Does watermark work with events from the past?
I'm trying to do some streaming analytics on historical data pushed to Kafka. The kafka message timestamp is recent but the actual event date is older (over a year).
CREATE TABLE input_table (
ts TIMESTAMP NOT NULL,
sourceIPv6Address VARCHAR,
destinationIPv6Address VARCHAR,
octetDeltaCount BIGINT,
watermark TIMESTAMP GENERATED ALWAYS AS (ts - INTERVAL '30' SECOND) STORED
) WITH (
connector = 'kafka',
format = 'json',
bootstrap_servers = 'kafka-1:19091',
topic = 'input-topic',
type = 'source',
'source.offset' = 'earliest',
'source.read_mode' = 'read_uncommitted',
event_time_field = 'ts',
watermark_field = 'watermark'
);
CREATE VIEW AGG AS SELECT window.start as window_start, "sourceIPv6Address", "destinationIPv6Address", octetDeltaCount
FROM (
SELECT TUMBLE(interval '1 minute') as window, "sourceIPv6Address", "destinationIPv6Address", SUM("octetDeltaCount") AS octetDeltaCount
FROM input_table
GROUP BY window, "sourceIPv6Address", "destinationIPv6Address"
);
CREATE TABLE agg_sink (
window_start TIMESTAMP,
sourceIPv6Address VARCHAR,
destinationIPv6Address VARCHAR,
octetDeltaCount BIGINT
) WITH (
'connector' = 'kafka',
'bootstrap_servers' = 'kafka-1:19091',
'type' = 'sink',
'topic' = 'arroyo-agg',
'format' = 'json'
);
INSERT INTO agg_sink SELECT window_start, "sourceIPv6Address", "destinationIPv6Address", octetDeltaCount FROM AGG;
However nothing is inserted into the output kafka topic?
Hey there!
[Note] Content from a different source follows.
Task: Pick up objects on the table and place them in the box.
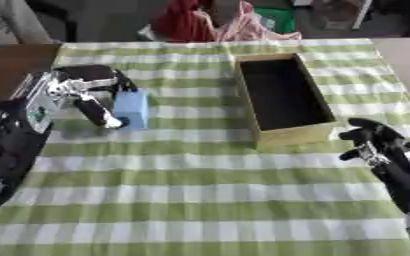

I understand you're trying to process historical data with watermarks, but nothing is showing up in the output topic. This is actually a common issue when dealing with historical data processing.
The problem is likely related to how watermarks work with event timestamps. Looking at your SQL, I see you've set a 30-second watermark:
watermark TIMESTAMP GENERATED ALWAYS AS (ts - INTERVAL '30' SECOND) STORED
For historical data processing, this poses a challenge because:
- Watermarks are used to track the completeness of your data stream and are based on event timestamps
- When processing historical data with old timestamps, the watermark might immediately fall behind the current processing time, causing events to be considered "late" and dropped
Based on our documentation (from https://doc.arroyo.dev/concepts):
A watermark represents a claim that no more events with a timestamp earlier than the watermark will arrive in the future. Late events (which arrive after the watermark has passed) are dropped.
To fix this, you have a couple of options:
- Increase the watermark interval to account for the historical nature of your data:
watermark TIMESTAMP GENERATED ALWAYS AS (ts - INTERVAL '2 years' STORED)
- Or process the historical data without watermarks first, then switch to watermarking for real-time data
For your use case, since the events are over a year old, I'd recommend going with option 1 and setting a watermark interval that's larger than the age of your historical data.
Let me know if you need help adjusting the watermark settings or if you have any questions about how watermarks work with historical data processing.
References:
- Watermark behavior documentation: https://doc.arroyo.dev/concepts (Time-oriented processing section)
- Similar watermark timing issues have been reported in previous tickets
Be careful with:
- Setting too large watermark intervals can impact memory usage
- Make sure your watermark interval covers the full range of historical data
- Consider whether you'll need to process both historical and real-time data in the same pipeline
Let me know if you need any clarification or run into other issues!